--- Your goal ---
Copy the following data exactly and drop the pictures.

--- Items from a dataset ---
########################################

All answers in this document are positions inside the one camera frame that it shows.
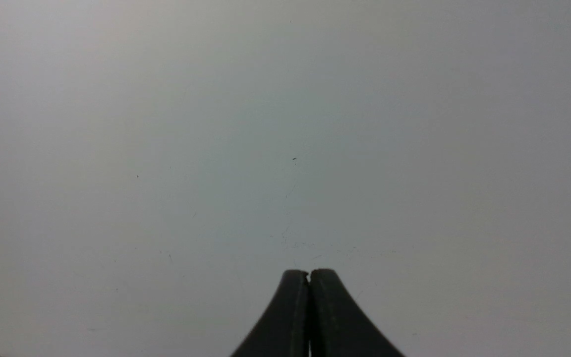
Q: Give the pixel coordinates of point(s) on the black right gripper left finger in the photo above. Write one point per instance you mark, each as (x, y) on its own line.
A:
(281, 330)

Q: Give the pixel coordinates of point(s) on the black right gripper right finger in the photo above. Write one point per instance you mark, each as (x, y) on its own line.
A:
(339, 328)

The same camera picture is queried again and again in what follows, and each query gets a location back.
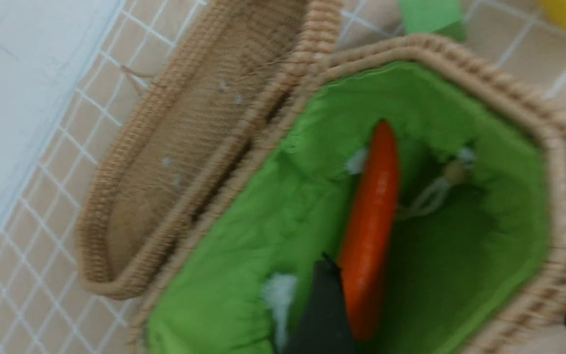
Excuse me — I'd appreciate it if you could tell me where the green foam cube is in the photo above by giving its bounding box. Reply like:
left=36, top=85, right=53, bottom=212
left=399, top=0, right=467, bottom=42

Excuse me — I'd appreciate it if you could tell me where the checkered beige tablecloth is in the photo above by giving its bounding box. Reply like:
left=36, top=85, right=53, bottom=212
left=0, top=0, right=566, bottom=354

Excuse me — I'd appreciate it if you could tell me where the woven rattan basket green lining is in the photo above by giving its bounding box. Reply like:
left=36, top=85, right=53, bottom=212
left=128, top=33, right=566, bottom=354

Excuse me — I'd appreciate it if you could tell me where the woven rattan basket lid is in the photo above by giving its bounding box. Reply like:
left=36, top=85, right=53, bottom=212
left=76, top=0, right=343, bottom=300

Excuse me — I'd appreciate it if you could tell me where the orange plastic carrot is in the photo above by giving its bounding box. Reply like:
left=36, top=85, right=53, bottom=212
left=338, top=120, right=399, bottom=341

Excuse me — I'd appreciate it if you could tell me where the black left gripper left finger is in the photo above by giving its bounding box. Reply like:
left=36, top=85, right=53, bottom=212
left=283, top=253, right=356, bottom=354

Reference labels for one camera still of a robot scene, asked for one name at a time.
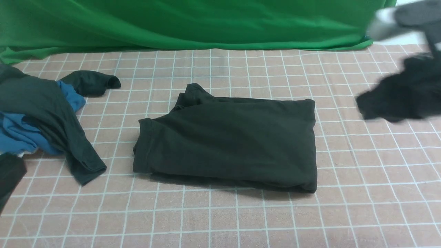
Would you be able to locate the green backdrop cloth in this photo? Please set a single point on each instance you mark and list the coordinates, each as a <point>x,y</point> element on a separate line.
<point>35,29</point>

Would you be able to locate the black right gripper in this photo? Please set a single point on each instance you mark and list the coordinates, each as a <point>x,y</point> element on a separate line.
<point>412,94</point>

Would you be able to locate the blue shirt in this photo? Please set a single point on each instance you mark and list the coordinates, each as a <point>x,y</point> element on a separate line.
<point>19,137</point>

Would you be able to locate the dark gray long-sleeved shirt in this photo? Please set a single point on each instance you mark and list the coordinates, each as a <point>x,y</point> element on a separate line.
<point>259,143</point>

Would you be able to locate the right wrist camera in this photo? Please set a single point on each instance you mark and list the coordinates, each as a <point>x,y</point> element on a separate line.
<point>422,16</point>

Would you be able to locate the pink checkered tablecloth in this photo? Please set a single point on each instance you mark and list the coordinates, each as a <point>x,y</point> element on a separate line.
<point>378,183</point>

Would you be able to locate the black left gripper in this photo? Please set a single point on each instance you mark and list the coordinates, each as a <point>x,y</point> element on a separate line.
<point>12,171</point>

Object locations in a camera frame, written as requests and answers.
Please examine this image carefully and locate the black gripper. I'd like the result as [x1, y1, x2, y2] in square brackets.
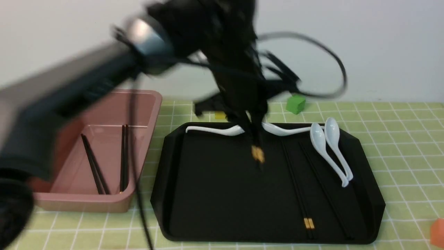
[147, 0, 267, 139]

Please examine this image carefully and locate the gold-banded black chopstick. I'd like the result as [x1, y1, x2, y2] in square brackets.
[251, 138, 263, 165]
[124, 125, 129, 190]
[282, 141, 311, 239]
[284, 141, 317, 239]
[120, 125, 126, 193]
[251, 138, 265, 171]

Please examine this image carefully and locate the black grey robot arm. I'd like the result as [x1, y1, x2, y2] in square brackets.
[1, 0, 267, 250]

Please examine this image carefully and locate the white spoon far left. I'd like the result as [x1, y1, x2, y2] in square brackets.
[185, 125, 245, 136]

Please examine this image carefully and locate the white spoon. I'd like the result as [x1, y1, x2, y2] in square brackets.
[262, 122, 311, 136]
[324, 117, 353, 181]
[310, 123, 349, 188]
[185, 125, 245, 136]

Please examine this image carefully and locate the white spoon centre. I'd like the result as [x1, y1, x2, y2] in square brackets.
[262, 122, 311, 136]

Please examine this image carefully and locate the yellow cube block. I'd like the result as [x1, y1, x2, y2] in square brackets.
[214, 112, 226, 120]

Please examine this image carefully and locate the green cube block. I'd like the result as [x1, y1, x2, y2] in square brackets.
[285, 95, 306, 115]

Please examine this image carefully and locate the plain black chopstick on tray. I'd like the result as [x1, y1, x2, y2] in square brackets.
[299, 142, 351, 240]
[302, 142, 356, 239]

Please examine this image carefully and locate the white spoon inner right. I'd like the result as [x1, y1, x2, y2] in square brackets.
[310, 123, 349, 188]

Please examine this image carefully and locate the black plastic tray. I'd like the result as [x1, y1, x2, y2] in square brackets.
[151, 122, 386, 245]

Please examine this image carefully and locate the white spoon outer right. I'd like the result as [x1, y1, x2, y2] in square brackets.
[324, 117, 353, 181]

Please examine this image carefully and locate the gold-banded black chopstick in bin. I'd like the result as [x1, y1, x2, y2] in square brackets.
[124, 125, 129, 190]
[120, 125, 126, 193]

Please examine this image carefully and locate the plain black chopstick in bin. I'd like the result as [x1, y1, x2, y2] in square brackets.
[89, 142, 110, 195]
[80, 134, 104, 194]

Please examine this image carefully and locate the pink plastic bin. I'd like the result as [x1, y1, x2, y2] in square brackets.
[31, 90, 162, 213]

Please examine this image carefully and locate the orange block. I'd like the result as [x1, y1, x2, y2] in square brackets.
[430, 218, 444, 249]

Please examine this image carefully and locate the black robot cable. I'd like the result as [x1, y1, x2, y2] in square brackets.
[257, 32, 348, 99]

########################################

--- Task solution ---
All answers in this document are positions inside the one camera frame that it shows.
Q: Give the pixel coordinates of point(s) on the black right gripper left finger in the photo above. Write one point per instance you mark, each as (x, y) on its own line.
A:
(281, 330)

Q: Give the pixel coordinates of point(s) on the black right gripper right finger in the photo above. Write one point per instance you mark, each as (x, y) on its own line.
A:
(339, 328)

The same camera picture is queried again and again in what follows, and each query gets a location back.
Excuse me — I'd appreciate it if you could tell me where the green foam cube is in the photo above by giving its bounding box. Reply like:
left=36, top=85, right=53, bottom=212
left=399, top=0, right=467, bottom=42

Excuse me — I'd appreciate it if you could tell me where the checkered beige tablecloth is in the photo above by giving its bounding box. Reply like:
left=36, top=85, right=53, bottom=212
left=0, top=0, right=566, bottom=354

Excuse me — I'd appreciate it if you could tell me where the woven rattan basket green lining is in the photo above by giving its bounding box. Reply like:
left=36, top=85, right=53, bottom=212
left=128, top=33, right=566, bottom=354

Excuse me — I'd appreciate it if you could tell me where the woven rattan basket lid is in the photo above by giving its bounding box. Reply like:
left=36, top=85, right=53, bottom=212
left=76, top=0, right=343, bottom=300

Excuse me — I'd appreciate it if you could tell me where the orange plastic carrot is in the photo above by giving its bounding box. Reply like:
left=36, top=85, right=53, bottom=212
left=338, top=120, right=399, bottom=341

Excuse me — I'd appreciate it if you could tell me where the black left gripper left finger is in the photo above by giving its bounding box. Reply like:
left=36, top=85, right=53, bottom=212
left=283, top=253, right=356, bottom=354

Reference labels for one camera still of a robot scene, asked for one name at a time.
Would you be able to locate the green backdrop cloth in this photo? Please set a single point on each instance you mark and list the coordinates, each as a <point>x,y</point> element on a separate line.
<point>35,29</point>

Would you be able to locate the black right gripper in this photo? Please set a single point on each instance you mark and list the coordinates, each as a <point>x,y</point> element on a separate line.
<point>412,94</point>

Would you be able to locate the blue shirt in this photo? Please set a single point on each instance you mark and list the coordinates, each as a <point>x,y</point> element on a separate line.
<point>19,137</point>

Would you be able to locate the dark gray long-sleeved shirt in this photo? Please set a single point on each instance you mark and list the coordinates, each as a <point>x,y</point> element on a separate line.
<point>259,143</point>

Would you be able to locate the right wrist camera in this photo? Please set a single point on each instance you mark and list the coordinates, each as a <point>x,y</point> element on a separate line.
<point>422,16</point>

Would you be able to locate the pink checkered tablecloth in this photo? Please set a single point on each instance you mark and list the coordinates, each as a <point>x,y</point> element on a separate line.
<point>378,183</point>

Would you be able to locate the black left gripper in this photo? Please set a single point on each instance you mark and list the coordinates, each as a <point>x,y</point> element on a separate line.
<point>12,171</point>

Object locations in a camera frame, written as requests and answers.
Please examine this image carefully and locate the black gripper. I'd like the result as [x1, y1, x2, y2] in square brackets.
[147, 0, 267, 139]

Please examine this image carefully and locate the gold-banded black chopstick. I'd like the result as [x1, y1, x2, y2] in square brackets.
[251, 138, 263, 165]
[124, 125, 129, 190]
[282, 141, 311, 239]
[284, 141, 317, 239]
[120, 125, 126, 193]
[251, 138, 265, 171]

Please examine this image carefully and locate the black grey robot arm. I'd like the result as [x1, y1, x2, y2] in square brackets.
[1, 0, 267, 250]

Please examine this image carefully and locate the white spoon far left. I'd like the result as [x1, y1, x2, y2] in square brackets.
[185, 125, 245, 136]

Please examine this image carefully and locate the white spoon. I'd like the result as [x1, y1, x2, y2] in square brackets.
[262, 122, 311, 136]
[324, 117, 353, 181]
[310, 123, 349, 188]
[185, 125, 245, 136]

Please examine this image carefully and locate the white spoon centre. I'd like the result as [x1, y1, x2, y2] in square brackets.
[262, 122, 311, 136]

Please examine this image carefully and locate the yellow cube block. I'd like the result as [x1, y1, x2, y2] in square brackets.
[214, 112, 226, 120]

Please examine this image carefully and locate the green cube block. I'd like the result as [x1, y1, x2, y2] in square brackets.
[285, 95, 306, 115]

Please examine this image carefully and locate the plain black chopstick on tray. I'd like the result as [x1, y1, x2, y2] in square brackets.
[299, 142, 351, 240]
[302, 142, 356, 239]

Please examine this image carefully and locate the white spoon inner right. I'd like the result as [x1, y1, x2, y2] in square brackets.
[310, 123, 349, 188]

Please examine this image carefully and locate the black plastic tray. I'd like the result as [x1, y1, x2, y2] in square brackets.
[151, 122, 386, 245]

Please examine this image carefully and locate the white spoon outer right. I'd like the result as [x1, y1, x2, y2] in square brackets.
[324, 117, 353, 181]

Please examine this image carefully and locate the gold-banded black chopstick in bin. I'd like the result as [x1, y1, x2, y2] in square brackets.
[124, 125, 129, 190]
[120, 125, 126, 193]

Please examine this image carefully and locate the plain black chopstick in bin. I'd like the result as [x1, y1, x2, y2] in square brackets.
[89, 142, 110, 195]
[80, 134, 104, 194]

Please examine this image carefully and locate the pink plastic bin. I'd like the result as [x1, y1, x2, y2] in square brackets.
[31, 90, 162, 213]

Please examine this image carefully and locate the orange block. I'd like the result as [x1, y1, x2, y2] in square brackets.
[430, 218, 444, 249]

Please examine this image carefully and locate the black robot cable. I'd like the result as [x1, y1, x2, y2] in square brackets.
[257, 32, 348, 99]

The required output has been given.